我记得最多的是椰子树、菠萝蜜树、橡胶树、洋桃树、荔枝树、龙眼树,它们全身都是宝,果实可以吃,木材为建筑和制器具的优质材料,其他果壳、叶子、棕丝等都可做化工和生活的原料。菠萝蜜树结的果实实在绝,好吃不说,硕大的果实偏偏结在树干,一个个吊挂着,活象灯笼拴在树身。橡胶树也很怪,流出的白白的胶汁可做轮胎。加工成的轮胎又耐磨又结实,质量上乘。树苗可育,3年成材,然后日复一日出胶,直至十几年衰老而终。当树正值生长旺盛时期,割胶工人就必须在每天太阳未出来之前,用刀把树皮轻轻一割,拉成斜口,雪白的胶汁就汨汨流进桶里。但一到日出,植物好像在光天化日之下也害臊似的,胶汁就停止外流了,只好等第二天日出前再动手。

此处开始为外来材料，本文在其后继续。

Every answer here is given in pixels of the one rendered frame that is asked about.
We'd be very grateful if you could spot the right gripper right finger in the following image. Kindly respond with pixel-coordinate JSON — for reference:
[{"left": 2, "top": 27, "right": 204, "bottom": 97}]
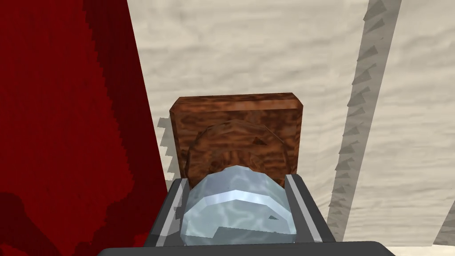
[{"left": 284, "top": 174, "right": 337, "bottom": 244}]

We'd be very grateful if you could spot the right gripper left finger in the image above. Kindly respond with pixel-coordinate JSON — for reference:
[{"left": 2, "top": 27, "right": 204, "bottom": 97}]
[{"left": 144, "top": 178, "right": 189, "bottom": 248}]

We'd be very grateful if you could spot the brown and silver door knob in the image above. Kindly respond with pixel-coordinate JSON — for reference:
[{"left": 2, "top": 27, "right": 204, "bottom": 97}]
[{"left": 169, "top": 92, "right": 304, "bottom": 247}]

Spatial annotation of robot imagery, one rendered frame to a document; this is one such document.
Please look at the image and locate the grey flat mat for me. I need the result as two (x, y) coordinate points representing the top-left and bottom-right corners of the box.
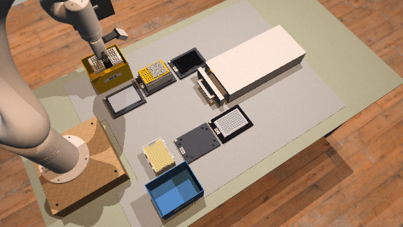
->
(63, 0), (346, 227)

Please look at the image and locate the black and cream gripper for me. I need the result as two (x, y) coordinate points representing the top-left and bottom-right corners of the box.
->
(87, 37), (113, 69)

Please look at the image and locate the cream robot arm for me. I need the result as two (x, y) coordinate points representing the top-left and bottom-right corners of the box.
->
(0, 0), (103, 184)

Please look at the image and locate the yellow open-top bin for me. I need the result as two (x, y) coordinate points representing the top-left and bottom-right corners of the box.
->
(80, 43), (133, 94)

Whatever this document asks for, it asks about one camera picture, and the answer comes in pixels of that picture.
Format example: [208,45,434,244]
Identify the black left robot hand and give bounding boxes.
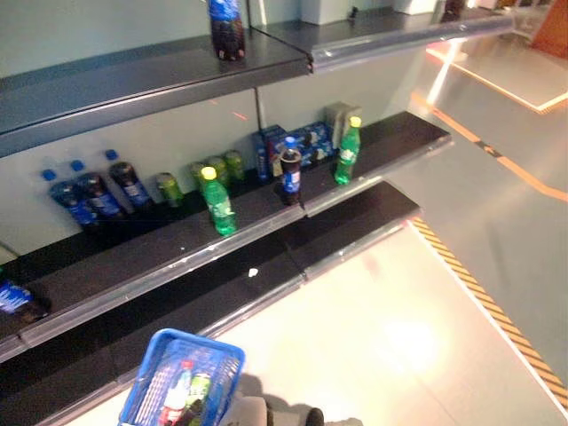
[175,398,209,426]

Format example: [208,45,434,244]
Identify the clear water bottle red label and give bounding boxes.
[158,360,195,425]

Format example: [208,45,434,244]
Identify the blue plastic shopping basket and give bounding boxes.
[117,327,247,426]

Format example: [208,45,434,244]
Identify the green Sprite bottle yellow cap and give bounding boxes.
[333,115,364,185]
[199,165,239,237]

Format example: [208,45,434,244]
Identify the green soda can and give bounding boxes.
[189,162,212,190]
[207,155,231,188]
[222,149,246,182]
[154,171,185,209]
[185,371,213,412]

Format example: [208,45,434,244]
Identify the black base shelf board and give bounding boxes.
[283,180,422,281]
[106,237,307,383]
[0,350,134,426]

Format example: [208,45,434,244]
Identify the dark shelf board clear strip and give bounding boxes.
[0,330,23,364]
[303,110,453,219]
[248,6,518,75]
[0,188,308,350]

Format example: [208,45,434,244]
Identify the Pepsi cola bottle blue cap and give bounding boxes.
[40,168,99,234]
[0,278,53,324]
[105,149,155,213]
[69,158,124,219]
[276,136,304,207]

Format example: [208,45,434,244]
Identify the yellow black hazard tape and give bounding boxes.
[408,217,568,408]

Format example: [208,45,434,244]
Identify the dark shelf board plain edge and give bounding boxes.
[0,24,314,159]

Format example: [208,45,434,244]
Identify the grey cardboard box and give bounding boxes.
[325,100,364,130]

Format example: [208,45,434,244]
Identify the large Pepsi cola bottle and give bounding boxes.
[207,0,248,62]

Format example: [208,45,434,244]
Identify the orange floor tape line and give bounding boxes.
[410,91,568,204]

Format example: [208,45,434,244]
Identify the brown wooden panel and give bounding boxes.
[530,0,568,55]

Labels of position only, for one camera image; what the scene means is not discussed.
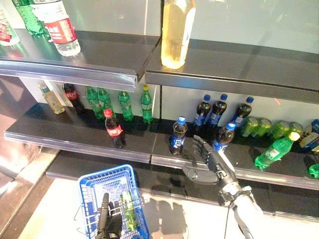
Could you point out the green plastic soda bottle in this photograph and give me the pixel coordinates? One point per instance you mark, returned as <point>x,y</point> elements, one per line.
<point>30,20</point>

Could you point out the small yellow tea bottle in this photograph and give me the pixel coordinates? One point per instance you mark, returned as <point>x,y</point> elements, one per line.
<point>53,102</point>

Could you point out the black base shelf board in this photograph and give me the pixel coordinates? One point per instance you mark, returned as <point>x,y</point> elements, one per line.
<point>64,166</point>
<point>162,181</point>
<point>294,199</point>

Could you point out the Coca-Cola bottle red cap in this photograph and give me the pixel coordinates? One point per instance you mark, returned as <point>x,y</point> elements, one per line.
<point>72,95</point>
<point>114,130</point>

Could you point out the green Sprite bottle yellow cap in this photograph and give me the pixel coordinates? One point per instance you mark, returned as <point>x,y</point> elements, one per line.
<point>147,107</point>
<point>92,102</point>
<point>314,171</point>
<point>125,107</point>
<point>274,152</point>
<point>106,100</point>
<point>128,214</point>

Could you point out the dark robot right hand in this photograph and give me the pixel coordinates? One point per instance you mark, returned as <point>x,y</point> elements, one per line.
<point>214,171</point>

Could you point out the dark robot left hand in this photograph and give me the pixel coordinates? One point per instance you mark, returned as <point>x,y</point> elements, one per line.
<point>109,224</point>

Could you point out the blue plastic shopping basket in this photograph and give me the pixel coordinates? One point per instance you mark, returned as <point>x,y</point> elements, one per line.
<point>107,171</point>

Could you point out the blue yellow snack box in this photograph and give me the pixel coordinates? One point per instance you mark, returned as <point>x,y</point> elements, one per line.
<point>309,139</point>

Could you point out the large yellow tea bottle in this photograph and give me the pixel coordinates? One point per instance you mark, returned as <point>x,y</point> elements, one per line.
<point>174,37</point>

森林好,空气绝对的清新,负氧离子富足,是人类的天然氧吧。置身其间,说不尽的美感,奥妙而新奇。茂密的森林还是动物的天堂,天上飞鸟,地上走兽和爬虫,大大小小、形形式式,应有尽有。长着长尾巴的凤凰鸟,色彩斑斓,在林中闪跃腾挪,很叫人喜爱;大蟒是林中最大的爬行动物,长者5—6米,据说每月农历初一、十五出来觅食,可以把百来斤重的野猪活活吞下去,一饱方休,尔后盘成一团睡大觉。这种动物不攻击人,人还饲养它来看家护院。有冯姓人家养有一条4米长的蟒,有一天夜间小偷摸进院来,黑鼓隆冬,一脚踩上了大蟒。蟒立刻施展其特殊功能,紧紧缠住贼人,使其动弹不得。还有一次,小孩们同大蟒一起在万泉河游泳、戏水,一个年纪较小的孩子由于体力不支出现溺水危险,大孩子带着大蟒游去相救。溺水小孩抱着大蟒游向河岸,终于获救。从此,“大蟒救主”成为美谈;在林中跳跃奔跑的坡鹿是国家级保护动物,鹿茸是珍贵的药材。坡鹿的天敌不多,但繁殖很慢,加上天生胆小,难观尊容。偶尔遇见,娇小身段,因惶恐而劳神,经常东张西望,高度机警,动作敏捷灵巧,其态逗人。最令人讨厌的就是一种小动物,那就是山蚂蝗。看似线头大小,却是一个吸血鬼。冷不防被它叮上,先给你注射麻药,使皮肤失去知觉,然后吸血痛饮。等吸足血,身体变成浑圆圆之后,再从人体上滑落下来。人体被叮处则出现小圆眼的伤口,麻痒难忍。如果万一被蚂蝗叮上,千万不能用手揪,只能用手掌不断拍打让其退走。用手往外揪是危险的,它能死不屈,虽揪了出来,但仍有部分留在人体肉内,最后只好动手术拿下。因此,进入山林时,特别是雨后,最好在皮肤外露的部分涂上肥皂,蚂蝗闻之会退避三舍。小小技巧,也治吸血鬼,怪好玩的。
热带雨林很可爱,绿绿的,密密的,茫茫的,景色看着爽,空气闻着鲜。总之,怀满深情,我对绿林的情结这辈子解也解不掉了。